Forget IP.

It is actually something installed on visitor's PC.
The original referrer is a result of the search on G images. Immediately after that is the request from mAgent for the same document, being that a picture, PDF or a regular page.

Would this fall under kind of spyware or adware? I guess a visitors are not even aware of that running on their PCs.

Why would Mail.ru install that onto people's PCs?

Finally, is there any reason to allow Mail.ru to access our sites?

Thanks

This Mac person can't speak to the file-related issues, sorry. But FWIW, I've blocked Mail.ru -- both Host and UA -- for over a year with no ill effects.

-----
aurora3.mail.ru
Mail.Ru/1.0

robots.txt? Yes BUT promptly ignored it.

-----
proton.mail.ru
Mozilla

robots.txt? NO

-----
194.186.55.207
Mail.Ru/1.0

robots.txt? Yes
(Hit via IP but has rDNS: my141.mail.ru)

This just came around for the first time, courtesy of a .cable.rcn.com visitor.
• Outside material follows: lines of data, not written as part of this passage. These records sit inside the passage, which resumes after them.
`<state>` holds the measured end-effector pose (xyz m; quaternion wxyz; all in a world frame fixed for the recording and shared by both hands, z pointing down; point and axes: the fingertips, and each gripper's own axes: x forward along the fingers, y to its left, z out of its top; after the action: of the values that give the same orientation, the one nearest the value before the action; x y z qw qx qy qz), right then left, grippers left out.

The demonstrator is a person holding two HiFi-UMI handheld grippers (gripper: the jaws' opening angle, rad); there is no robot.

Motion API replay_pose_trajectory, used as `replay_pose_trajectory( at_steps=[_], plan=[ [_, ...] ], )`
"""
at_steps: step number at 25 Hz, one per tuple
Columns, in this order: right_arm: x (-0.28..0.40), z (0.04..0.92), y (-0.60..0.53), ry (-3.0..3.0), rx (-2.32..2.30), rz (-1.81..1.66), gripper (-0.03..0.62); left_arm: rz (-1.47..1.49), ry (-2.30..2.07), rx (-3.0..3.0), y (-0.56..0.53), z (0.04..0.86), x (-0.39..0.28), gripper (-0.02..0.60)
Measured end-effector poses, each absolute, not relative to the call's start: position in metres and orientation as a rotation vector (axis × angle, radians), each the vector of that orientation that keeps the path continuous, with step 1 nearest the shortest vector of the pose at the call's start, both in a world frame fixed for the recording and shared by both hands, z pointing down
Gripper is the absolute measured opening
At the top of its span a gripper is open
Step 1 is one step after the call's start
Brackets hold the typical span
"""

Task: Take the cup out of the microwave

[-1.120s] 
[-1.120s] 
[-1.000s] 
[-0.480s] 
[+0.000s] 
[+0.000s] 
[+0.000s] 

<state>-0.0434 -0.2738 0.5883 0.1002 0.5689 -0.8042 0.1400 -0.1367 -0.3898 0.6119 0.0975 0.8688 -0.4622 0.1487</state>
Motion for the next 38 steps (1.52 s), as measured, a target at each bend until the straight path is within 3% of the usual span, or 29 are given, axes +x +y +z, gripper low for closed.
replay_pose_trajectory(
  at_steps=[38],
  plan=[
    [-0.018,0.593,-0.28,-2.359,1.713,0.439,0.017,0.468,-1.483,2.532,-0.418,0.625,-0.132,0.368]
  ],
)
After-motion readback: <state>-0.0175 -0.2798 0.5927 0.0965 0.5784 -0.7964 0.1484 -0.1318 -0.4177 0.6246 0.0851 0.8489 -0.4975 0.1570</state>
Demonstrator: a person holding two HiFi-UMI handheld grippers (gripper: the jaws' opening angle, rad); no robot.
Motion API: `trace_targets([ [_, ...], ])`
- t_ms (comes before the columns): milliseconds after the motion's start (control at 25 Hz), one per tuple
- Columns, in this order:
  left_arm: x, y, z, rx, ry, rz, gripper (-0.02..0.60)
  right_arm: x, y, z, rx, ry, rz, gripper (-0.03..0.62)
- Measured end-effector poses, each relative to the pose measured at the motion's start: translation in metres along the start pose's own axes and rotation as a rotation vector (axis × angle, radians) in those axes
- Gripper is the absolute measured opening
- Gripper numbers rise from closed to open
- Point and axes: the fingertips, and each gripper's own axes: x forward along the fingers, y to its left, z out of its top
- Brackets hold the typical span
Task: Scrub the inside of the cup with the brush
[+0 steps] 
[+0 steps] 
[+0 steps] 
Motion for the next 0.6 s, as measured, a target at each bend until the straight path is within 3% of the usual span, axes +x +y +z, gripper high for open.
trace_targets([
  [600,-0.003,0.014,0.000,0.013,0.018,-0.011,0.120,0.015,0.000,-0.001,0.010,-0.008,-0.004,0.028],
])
FWIW:

* The mAgent hits alternated with:

Mozilla/4.0 (compatible; MSIE 7.0; Windows NT 5.1; GTB6.4; Mozilla/4.0 (compatible; MSIE 6.0; Windows NT 5.1; SV1) ; .NET CLR 1.0.3705; .NET CLR 1.1.4322; Media Center PC 4.0; .NET CLR 2.0.50727; .NET CLR 3.0.04506.30; .NET CLR 3.0.4506.2152; .NET CLR 3.5.30729)

* The MSIE referers were a similar-business site's generated search result, not a major search engine's per se, or any image search, etc. mAgent had no referers.

* The pattern:

17:11:39 - MSIE; no ref; favicon.icn
17:11:39 - MSIE; no ref; /
17:11:40 - mAgent; site ref; /
18:52:18 - MSIE; no ref; /
18:52:19 - mAgent; site ref; /

* The format of the referer search was:

http://the.referersite.com/example_description.cfm?sa_id=123&search_city=New York

If mAgent kicks in like malware, spyware or adware, or worse, perhaps it's keying in on something in the string, like that packer'd JavaScript exploit that hijacks Google referers and injects a spam-loading spam div. Or something. (Sorry, I forget the name of the exploit.)